NIH funds $18.13 million study on Ebola, West Nile and flu viruses
Yoshihiro Kawaoka, a professor at the university's School of Veterinary Medicine, will lead the study. Kawaoka and teams from Washington University in St. Louis and the Richland, Wash.-based Pacific Northwest National Laboratory will comprehensively model how humans respond to viral pathogens.
The goal of the study is to develop a detailed molecular understanding of what occurs when deadly viruses infect their hosts. The findings could result in a new generation of drugs to fight infection by the world's most lethal pathogens.

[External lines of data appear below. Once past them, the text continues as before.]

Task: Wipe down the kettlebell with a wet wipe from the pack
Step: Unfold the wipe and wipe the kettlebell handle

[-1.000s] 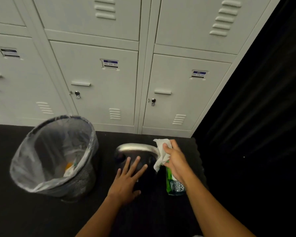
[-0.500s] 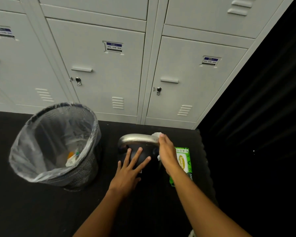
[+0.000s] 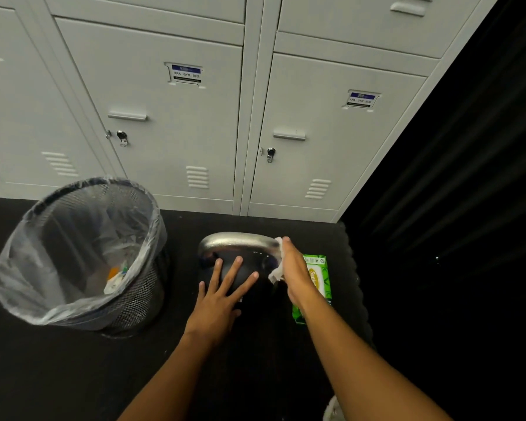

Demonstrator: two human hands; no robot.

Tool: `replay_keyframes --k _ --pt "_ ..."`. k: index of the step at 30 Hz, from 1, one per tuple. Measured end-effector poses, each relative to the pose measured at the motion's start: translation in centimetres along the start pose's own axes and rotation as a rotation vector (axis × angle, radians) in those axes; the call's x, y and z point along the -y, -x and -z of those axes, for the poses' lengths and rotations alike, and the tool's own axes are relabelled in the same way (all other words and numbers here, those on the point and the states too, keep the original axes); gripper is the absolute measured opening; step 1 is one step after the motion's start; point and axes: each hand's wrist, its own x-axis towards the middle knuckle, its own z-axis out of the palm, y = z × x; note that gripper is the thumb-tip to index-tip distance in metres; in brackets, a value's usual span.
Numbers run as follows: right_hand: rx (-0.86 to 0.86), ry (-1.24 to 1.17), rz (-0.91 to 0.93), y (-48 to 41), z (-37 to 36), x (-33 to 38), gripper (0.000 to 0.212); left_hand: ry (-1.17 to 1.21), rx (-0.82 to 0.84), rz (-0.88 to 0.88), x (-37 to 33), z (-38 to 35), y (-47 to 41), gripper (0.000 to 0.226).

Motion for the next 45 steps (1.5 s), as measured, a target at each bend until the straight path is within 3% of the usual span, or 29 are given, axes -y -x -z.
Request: replay_keyframes --k 3,7,10,12,15,18,20,24,26,31,34,37,40,42,43,45 --pt "0.009 0.126 0.157 -0.4 -1.0 1.6 0.036 -0.018 0.01 -0.003 0.0 0.2 0.1 0.101" --pt "-0.147 0.257 0.483 0.4 -2.7 -0.6 0.036 -0.014 0.015 -0.01 0.1 0.1 0.1 0.104" --pt "-0.225 0.227 0.734 1.7 -3.5 -3.5 0.038 -0.029 0.027 -0.016 0.3 0.0 -0.1 0.103" --pt "-0.192 0.166 0.799 1.9 -3.5 -4.9 0.04 -0.028 0.031 -0.022 0.3 0.1 -0.2 0.098" --pt "-0.149 0.037 0.682 1.0 -2.7 -5.0 0.031 -0.017 0.046 -0.021 0.2 0.3 -0.2 0.098" --pt "-0.11 -0.029 0.242 0.4 -1.1 -1.7 0.027 -0.004 0.053 -0.016 0.0 0.3 -0.2 0.098" --pt "-0.04 0.112 0.054 0.0 -0.3 0.7 0.027 -0.006 0.064 -0.009 -0.1 0.3 -0.3 0.098" --pt "-0.098 0.29 0.138 -0.2 -1.5 2.5 0.035 0.01 0.055 -0.013 0.0 0.2 -0.4 0.1" --pt "-0.162 0.357 0.295 0.1 -2.4 1.7 0.037 0.013 0.046 -0.018 0.1 0.0 -0.4 0.103" --pt "-0.275 0.393 0.731 2.3 -3.8 -2.9 0.042 0.008 0.034 -0.041 0.3 0.3 -0.4 0.111" --pt "-0.199 0.216 0.804 2.6 -3.5 -4.9 0.04 -0.009 0.04 -0.038 0.3 0.2 -0.4 0.104" --pt "-0.125 -0.018 0.685 1.7 -3.0 -4.9 0.035 0.003 0.042 -0.014 0.1 0.0 -0.4 0.106" --pt "-0.046 -0.143 0.305 1.2 -1.6 -2.5 0.028 -0.015 0.05 -0.004 -0.3 0.0 -0.4 0.107" --pt "0.024 -0.053 0.014 0.6 0.1 -0.6 0.042 -0.017 0.054 0.001 -0.5 0.1 -0.5 0.105" --pt "0.071 0.008 -0.045 0.2 0.8 0.2 0.048 -0.021 0.058 0.004 -0.5 0.0 -0.5 0.104" --pt "0.111 0.107 0.016 -0.3 1.1 1.5 0.05 -0.025 0.066 0.016 -0.7 0.0 -0.6 0.102"
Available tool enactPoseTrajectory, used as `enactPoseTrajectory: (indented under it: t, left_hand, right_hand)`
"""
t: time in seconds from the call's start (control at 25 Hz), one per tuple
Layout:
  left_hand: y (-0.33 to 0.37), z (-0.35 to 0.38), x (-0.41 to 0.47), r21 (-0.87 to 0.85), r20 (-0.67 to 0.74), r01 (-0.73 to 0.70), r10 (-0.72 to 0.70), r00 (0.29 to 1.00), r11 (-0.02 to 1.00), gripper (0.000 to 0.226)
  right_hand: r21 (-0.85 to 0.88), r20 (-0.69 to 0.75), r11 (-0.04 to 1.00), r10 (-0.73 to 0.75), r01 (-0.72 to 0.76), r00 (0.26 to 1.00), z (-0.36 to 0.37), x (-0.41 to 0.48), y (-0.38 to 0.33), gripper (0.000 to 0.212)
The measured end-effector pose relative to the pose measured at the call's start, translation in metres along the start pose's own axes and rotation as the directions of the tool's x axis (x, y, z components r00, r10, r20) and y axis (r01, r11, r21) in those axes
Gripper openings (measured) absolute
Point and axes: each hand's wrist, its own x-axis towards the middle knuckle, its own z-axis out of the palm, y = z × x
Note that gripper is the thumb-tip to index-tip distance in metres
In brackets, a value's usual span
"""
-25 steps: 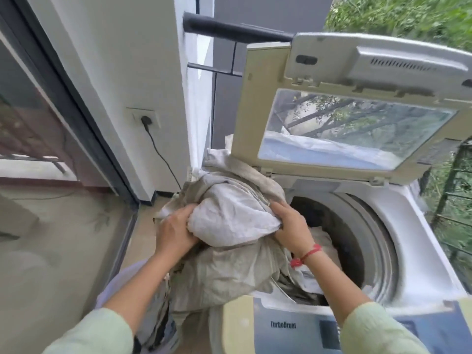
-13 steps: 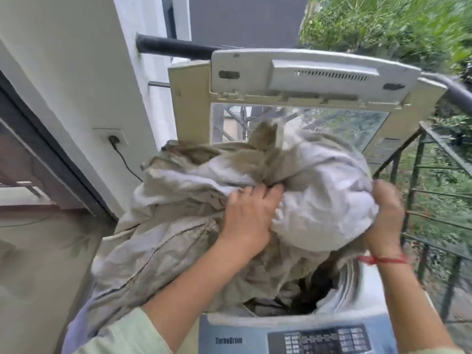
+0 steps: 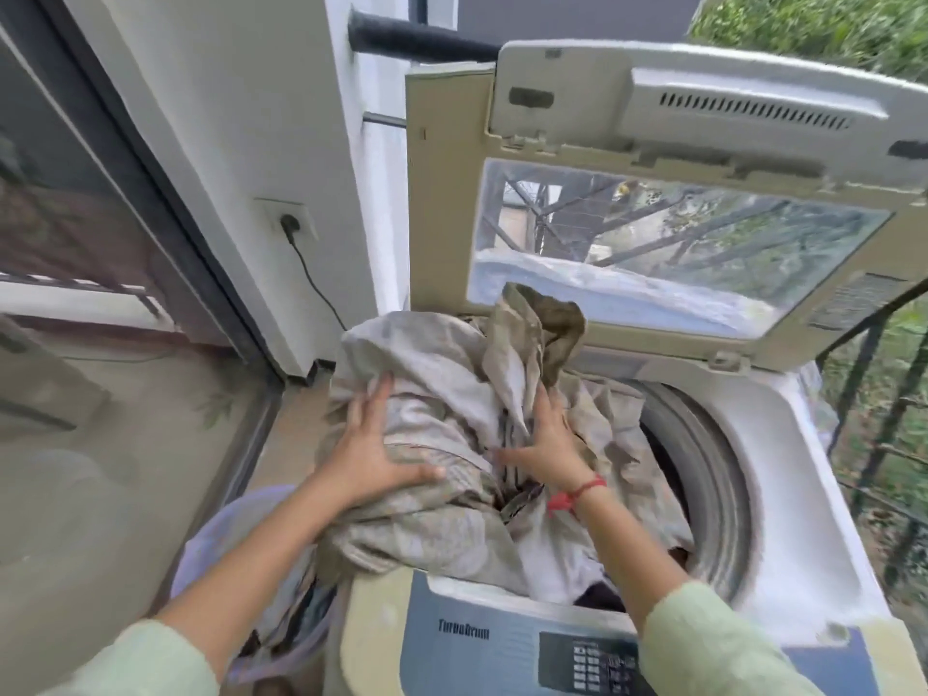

"When an animal is infected with a virus, all kinds of things happen during the course of infection, so the host response is a very important component of the study," Kawaoka said.
The researchers will measure many parameters of viral infection using high-throughput screening to make thousands of measurements in a single experiment. The scientists will then use the data to model what happens during the infection, make predictions about the causes of disease and conduct tests in animal models.
There are currently no antiviral agents approved for use against West Nile and Ebola viruses. Currently available drugs for treating the influenza virus may be losing their effectiveness as the virus adapts.
"By understanding the disease process and understanding the host response, we can identify new targets for drug development," Kawaoka said. "It is necessary that we find new agents to protect us from these diseases."